Aim of the task:
Check every line below for the word "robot" and copy the ones that have it.

##############################

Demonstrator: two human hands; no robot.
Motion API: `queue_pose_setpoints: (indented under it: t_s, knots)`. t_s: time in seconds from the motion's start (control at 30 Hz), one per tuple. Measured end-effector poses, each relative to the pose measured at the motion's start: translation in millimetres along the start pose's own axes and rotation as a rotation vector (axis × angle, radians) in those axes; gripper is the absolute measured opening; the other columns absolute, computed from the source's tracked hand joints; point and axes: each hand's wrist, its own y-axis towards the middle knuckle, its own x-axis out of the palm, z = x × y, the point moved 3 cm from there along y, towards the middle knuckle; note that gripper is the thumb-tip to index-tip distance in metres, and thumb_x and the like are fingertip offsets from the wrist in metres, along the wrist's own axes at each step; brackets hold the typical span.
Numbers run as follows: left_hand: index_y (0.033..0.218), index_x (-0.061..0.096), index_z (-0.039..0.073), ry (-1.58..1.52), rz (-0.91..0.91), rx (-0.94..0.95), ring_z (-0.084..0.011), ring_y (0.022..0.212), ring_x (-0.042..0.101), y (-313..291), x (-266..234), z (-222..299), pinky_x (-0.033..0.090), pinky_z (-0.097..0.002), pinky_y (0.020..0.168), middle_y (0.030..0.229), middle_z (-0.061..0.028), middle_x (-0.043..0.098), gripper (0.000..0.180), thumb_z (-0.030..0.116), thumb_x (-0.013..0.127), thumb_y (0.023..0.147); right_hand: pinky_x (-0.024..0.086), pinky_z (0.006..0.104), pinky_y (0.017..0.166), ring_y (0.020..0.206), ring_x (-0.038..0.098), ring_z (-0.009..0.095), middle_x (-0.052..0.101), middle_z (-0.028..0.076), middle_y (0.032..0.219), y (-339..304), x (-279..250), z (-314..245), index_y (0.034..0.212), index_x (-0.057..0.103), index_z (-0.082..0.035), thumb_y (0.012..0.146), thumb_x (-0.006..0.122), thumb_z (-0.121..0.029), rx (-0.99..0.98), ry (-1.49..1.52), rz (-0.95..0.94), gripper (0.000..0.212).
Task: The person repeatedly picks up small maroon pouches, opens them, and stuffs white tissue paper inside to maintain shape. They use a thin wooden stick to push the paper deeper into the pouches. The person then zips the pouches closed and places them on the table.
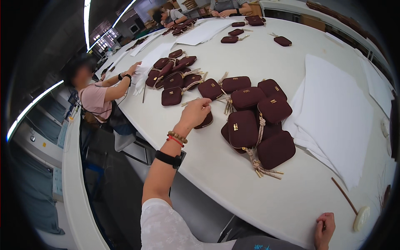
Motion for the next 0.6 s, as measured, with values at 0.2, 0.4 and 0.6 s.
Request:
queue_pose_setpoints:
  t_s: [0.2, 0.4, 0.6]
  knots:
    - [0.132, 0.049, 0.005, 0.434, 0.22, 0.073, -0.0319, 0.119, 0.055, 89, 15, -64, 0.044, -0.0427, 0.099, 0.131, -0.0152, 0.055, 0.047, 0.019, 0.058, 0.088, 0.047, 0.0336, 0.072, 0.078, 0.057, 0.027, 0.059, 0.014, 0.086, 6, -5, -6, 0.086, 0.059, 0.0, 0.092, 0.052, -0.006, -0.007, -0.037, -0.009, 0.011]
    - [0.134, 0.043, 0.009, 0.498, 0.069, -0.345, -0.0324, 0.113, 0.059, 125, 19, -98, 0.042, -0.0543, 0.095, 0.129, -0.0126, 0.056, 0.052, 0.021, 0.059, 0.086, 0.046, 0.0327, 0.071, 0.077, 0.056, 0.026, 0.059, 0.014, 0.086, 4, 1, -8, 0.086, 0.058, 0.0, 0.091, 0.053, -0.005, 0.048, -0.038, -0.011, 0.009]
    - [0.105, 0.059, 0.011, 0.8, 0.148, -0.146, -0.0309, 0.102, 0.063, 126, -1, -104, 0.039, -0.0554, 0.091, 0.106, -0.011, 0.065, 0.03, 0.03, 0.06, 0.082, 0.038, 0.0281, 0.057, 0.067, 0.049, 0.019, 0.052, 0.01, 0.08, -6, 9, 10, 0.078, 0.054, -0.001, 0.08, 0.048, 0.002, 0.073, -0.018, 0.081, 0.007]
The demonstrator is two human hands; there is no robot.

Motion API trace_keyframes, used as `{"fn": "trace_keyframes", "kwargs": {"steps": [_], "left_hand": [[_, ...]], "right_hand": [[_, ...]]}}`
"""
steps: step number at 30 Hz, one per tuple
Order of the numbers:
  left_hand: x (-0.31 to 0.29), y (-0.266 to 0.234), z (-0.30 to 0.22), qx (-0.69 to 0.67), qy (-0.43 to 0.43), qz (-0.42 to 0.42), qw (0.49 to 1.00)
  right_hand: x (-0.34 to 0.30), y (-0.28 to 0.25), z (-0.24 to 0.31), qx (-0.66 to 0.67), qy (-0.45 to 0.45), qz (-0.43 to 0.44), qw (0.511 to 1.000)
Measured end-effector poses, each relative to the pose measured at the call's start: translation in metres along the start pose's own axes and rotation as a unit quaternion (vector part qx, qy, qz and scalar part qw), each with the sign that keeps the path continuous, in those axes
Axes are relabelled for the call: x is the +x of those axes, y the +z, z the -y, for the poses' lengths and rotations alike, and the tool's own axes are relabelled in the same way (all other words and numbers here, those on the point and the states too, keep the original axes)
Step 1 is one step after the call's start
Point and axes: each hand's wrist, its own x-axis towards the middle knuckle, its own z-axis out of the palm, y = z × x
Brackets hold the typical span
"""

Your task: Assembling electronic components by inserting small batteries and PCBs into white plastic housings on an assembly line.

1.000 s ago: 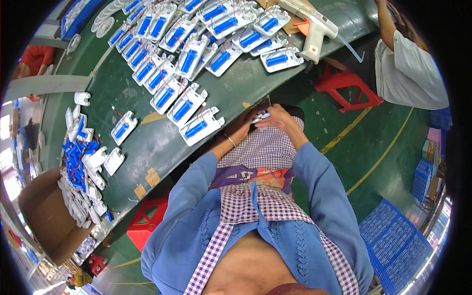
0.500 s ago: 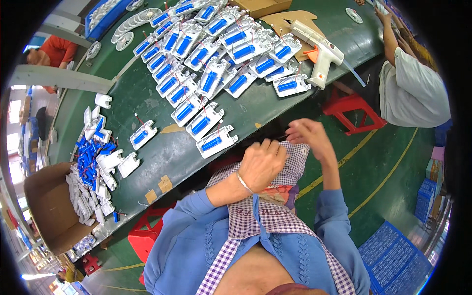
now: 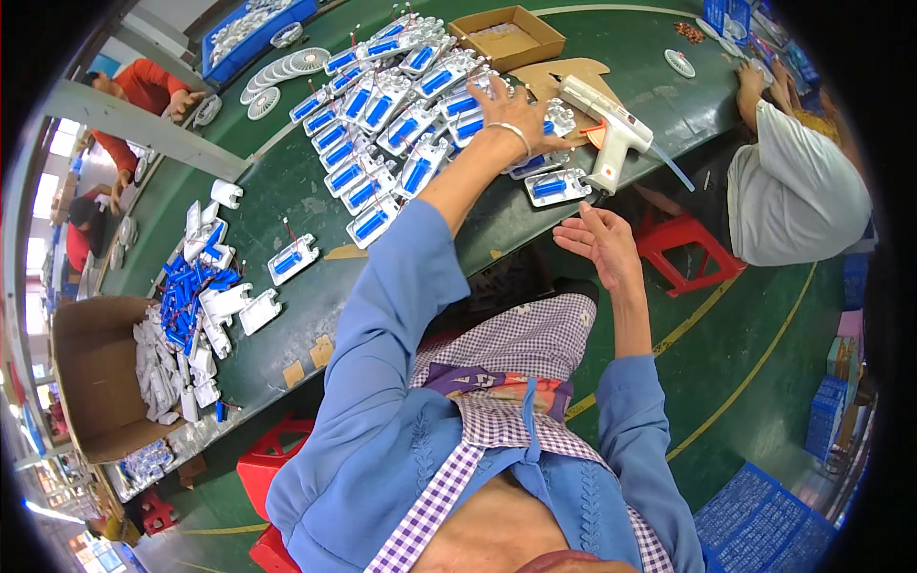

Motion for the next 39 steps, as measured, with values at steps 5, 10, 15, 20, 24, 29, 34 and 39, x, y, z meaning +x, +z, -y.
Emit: {"fn": "trace_keyframes", "kwargs": {"steps": [5, 10, 15, 20, 24, 29, 34, 39], "left_hand": [[-0.019, 0.009, 0.013, 0.0, 0.097, -0.06, 0.994], [-0.051, 0.006, 0.027, -0.04, 0.193, -0.103, 0.975], [-0.063, 0.006, 0.034, -0.132, 0.247, -0.182, 0.943], [-0.064, -0.004, 0.047, -0.091, 0.17, -0.123, 0.973], [-0.06, -0.009, 0.056, -0.068, 0.14, 0.005, 0.988], [-0.068, -0.015, 0.055, -0.073, 0.175, 0.021, 0.982], [-0.082, -0.019, 0.033, -0.105, 0.164, 0.021, 0.981], [-0.094, -0.002, 0.028, -0.151, 0.207, -0.002, 0.967]], "right_hand": [[0.001, 0.002, 0.001, 0.004, -0.012, -0.016, 1.0], [-0.001, 0.006, -0.003, -0.03, -0.016, -0.003, 0.999], [-0.001, 0.015, -0.007, 0.026, 0.002, -0.015, 1.0], [-0.01, 0.027, -0.009, 0.064, 0.012, -0.012, 0.998], [-0.016, 0.036, -0.007, 0.045, 0.002, 0.015, 0.999], [-0.019, 0.04, -0.005, 0.034, 0.012, -0.004, 0.999], [-0.02, 0.034, -0.009, 0.124, 0.006, 0.045, 0.991], [-0.006, 0.014, -0.025, 0.223, 0.089, 0.123, 0.963]]}}
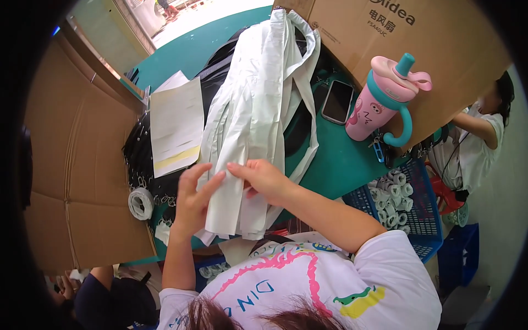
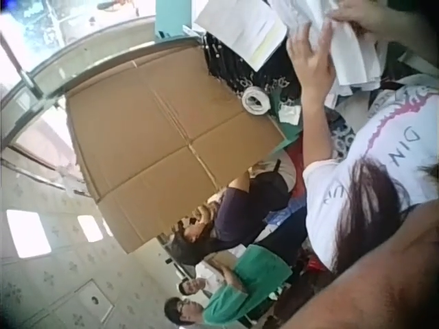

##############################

Response to this exercise:
Demonstrator: two human hands; no robot.
The demonstrator is two human hands; there is no robot.

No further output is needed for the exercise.